Even when one takes into account that there are at least 14 different spellings of the name, it is puzzling that there isn’t a petition in Tower Hamlets for official recognition of the ascendancy. The main two variations – Mohammed and Muhammad (a non-Arab Muslim would adopt the name ending in ‘-ed’ while an Arab Muslim would adopt the ‘-ad’ ending) – are complemented by Mohammad, Muhammed, Mohamed, Mohamad, Mahammed, Mohammod, Mahamed, Muhammod, Muhamad, Mohmmed, Mohamud and Mohammud. And these are augmented still by the much less-common Mehmet or Mohemet.

The name ‘Muhammad’ (which, however it’s spelt, means ‘one who is praiseworthy’), like all transliterations, comes from replacing the Arabic script with what is deemed its closest Latin equivalent. It is well known that Muslim parents like to have something that shows a link with their religion or with their prophet. Parents who name their son Mohammed believe that the name has an effect on their personality and future characteristics. They are saying that this boy will be of good character.

Muslims account for 4.8% of the British population – about 2.7 million people. This is being swelled every year through procreation and immigration (legal and illegal), so much so that demographic estimates project a Muslim majority in the UK by 2050. The Muslim birthrate is roughly three times higher than the non-Muslim one. ONS statistics show that Muslim households are generally larger than those of other religions: the average size of a Muslim household is 3.8 people while a third contained more than five people. It is therefore unsurprising that ‘Muhammed’ entered the Top 30 names in 2000, reached Number 17 in 2007 (an increase of 12%), and its rise up the league tables ever since has been driven by the growing number of young Muslims having families and naming their baby boys after their prophet.

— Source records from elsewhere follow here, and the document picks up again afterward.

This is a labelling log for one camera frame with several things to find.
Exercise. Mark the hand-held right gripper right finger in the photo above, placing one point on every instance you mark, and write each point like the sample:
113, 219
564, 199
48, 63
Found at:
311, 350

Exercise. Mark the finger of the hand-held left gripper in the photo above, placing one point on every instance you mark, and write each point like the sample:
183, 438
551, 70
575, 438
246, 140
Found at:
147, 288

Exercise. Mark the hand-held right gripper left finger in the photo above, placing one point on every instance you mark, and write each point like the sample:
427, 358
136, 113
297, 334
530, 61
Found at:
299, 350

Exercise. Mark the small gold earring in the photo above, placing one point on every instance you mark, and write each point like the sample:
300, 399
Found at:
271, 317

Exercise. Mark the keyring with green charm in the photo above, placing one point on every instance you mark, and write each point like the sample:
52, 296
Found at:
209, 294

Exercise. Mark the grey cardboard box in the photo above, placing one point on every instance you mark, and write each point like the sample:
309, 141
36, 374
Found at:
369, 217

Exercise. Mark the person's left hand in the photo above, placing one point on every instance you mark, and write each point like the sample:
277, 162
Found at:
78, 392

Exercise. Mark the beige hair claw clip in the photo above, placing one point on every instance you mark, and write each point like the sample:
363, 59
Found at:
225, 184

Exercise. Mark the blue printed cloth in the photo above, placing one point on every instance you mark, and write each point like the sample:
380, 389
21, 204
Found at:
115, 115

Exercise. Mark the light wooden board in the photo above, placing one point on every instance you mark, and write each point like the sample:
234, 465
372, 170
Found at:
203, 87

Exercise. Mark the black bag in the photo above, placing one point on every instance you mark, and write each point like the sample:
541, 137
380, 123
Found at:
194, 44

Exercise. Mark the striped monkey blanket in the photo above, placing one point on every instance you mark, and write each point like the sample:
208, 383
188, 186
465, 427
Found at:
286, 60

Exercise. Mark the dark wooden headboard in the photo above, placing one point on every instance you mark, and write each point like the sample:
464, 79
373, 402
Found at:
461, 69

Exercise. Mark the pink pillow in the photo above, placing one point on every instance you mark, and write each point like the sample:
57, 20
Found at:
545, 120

In London, Muhammed is No.1 and Mohammed is No.10. Perhaps if British Muslims were to standardise the spelling, they would guarantee themselves the UK top slot in 2015. Whichever way you look at it, a preponderance of Mohammeds, Muhammeds, Mohameds or Muhameds has to be better than hordes of babies called Danerys, Sansa, Theon, Tyrion or Khaleesi. And let’s not ignore the gross offence of Princess Tiaamii, Fifi Trixibell, Bluebell Madonna, Apple and Moon Unit.